A more detailed look of what the Asus PixelMaster has to offer can be found here.
Connectivity and Call Quality
Phone functionality integrated in a tablet form factor is arguably the main selling point of the FonePad series, and Asus seems to be doing pretty well in this segment as suggested by the regular release of new and improved iterations every year.
That same formula extends to the FonePad 8 which can accommodate up to two SIM cards that can be used to place and receive voice calls, as well as send and receive SMS. In addition to that, the tablet supports 3G connectivity on one of its SIM card slots, allowing users to browse the internet without the need connect to a Wi-Fi connection.

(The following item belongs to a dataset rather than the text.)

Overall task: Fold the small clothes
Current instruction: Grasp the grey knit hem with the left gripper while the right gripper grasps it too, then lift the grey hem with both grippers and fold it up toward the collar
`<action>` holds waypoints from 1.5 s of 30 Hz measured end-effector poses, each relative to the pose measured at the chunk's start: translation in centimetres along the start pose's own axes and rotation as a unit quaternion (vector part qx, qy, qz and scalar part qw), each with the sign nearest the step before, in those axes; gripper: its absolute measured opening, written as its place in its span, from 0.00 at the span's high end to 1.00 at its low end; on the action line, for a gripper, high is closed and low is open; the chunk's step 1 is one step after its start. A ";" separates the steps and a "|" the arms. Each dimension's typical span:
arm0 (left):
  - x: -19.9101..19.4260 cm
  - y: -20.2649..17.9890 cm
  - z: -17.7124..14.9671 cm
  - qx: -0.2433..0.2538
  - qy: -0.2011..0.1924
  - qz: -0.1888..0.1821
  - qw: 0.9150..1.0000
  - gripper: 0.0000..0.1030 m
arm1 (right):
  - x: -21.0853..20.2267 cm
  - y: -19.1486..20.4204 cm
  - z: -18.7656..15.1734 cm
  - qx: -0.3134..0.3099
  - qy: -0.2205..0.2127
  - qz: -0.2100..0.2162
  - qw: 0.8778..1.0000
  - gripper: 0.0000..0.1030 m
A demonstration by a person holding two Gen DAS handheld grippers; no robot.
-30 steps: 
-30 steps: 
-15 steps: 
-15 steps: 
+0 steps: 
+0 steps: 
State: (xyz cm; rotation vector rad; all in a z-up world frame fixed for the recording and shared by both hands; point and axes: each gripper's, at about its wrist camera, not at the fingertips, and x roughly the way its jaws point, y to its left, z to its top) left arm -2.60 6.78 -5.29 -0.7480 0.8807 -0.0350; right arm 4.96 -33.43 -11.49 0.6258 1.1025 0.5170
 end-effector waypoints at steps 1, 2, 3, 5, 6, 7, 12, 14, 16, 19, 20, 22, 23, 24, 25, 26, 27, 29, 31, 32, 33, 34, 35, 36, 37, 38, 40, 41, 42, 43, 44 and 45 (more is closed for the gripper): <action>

Regardless of which network we’re using and which SIM slot we popped our card in to, all of these aforementioned features worked as advertised. The voice calls that we received and placed on the Fonepad 8 were clear, SMS were and sent and received in a timely manner, and we were able to browse the web using a data-provisioned SIM card without any hitch.
In their internal testing, Asus claims that the Fonepad 8 can last up to 12 hours on a single charge. We’re happy to report that the tablet can indeed provide that mileage based on the result we got from our battery benchmark test.
Our standard battery test involves looping a 720p video while the device is set to airplane mode. The brightness and sound were adjusted using the media player of our choice (MX Player in this case) and are both set to 50% with an earphone attached to the device. The Asus Fonepad 8 lasted for 11 hours and 30 minutes in the said test, as seen in the screenshot above.
Meanwhile, the Fonepad 8 lasted for 8 hours and 9 minutes when we ran the PCMark Work Battery Life test on it.
As for the charging time, it takes roughly around 3 hours to fully charge the Fonepad 8 from drain state.
Asus has taken commendable strides to keep improving their Fonepad lineup, and the Fonepad 8 is a true testament to that. The company has kept all of the features that made the Fonepad popular among tablet users and has revamped some of the features to make it more competitive in the market.
The larger and more pixel-packed display, not to mention the front-mounted speakers, are a welcome addition to the Fonepad 8’s feature set. Furthermore, the use of Z3530 also ensures that popular apps will seamlessly run on the device, and help in keeping things smooth and lag free.
ASUS Fonepad 8 (FE380CG) specs:
8-inch WXGA (1280 x 800) IPS display, 189ppi
1.33GHz 64-bit Intel Atom Z3530 quad-core CPU
PowerVR Series 6 GPU
16GB internal storage
up to 64GB via microSD
5 megapixel AF rear camera
2 megapixel front camera
WiFi 802.11 b/g/n
Dual front speakers
GPS, A-GPS, GLONASS
Android 4.4.2 KitKat w/ ZenUI
12 hours battery life; 15.2Wh Li-polymer Battery
214 x 120 x 8.9 mm
Black, White, Red, Gold
To conclude, the Asus Fonepad 8 is a well-rounded device that offers decent performance, ample screen size with decent viewing angles, as well as phone functionality complete with 3G connectivity. And although we find that its Php11,995 price tag is a little on steep side, we think that it’s still worth it for what it has to offer.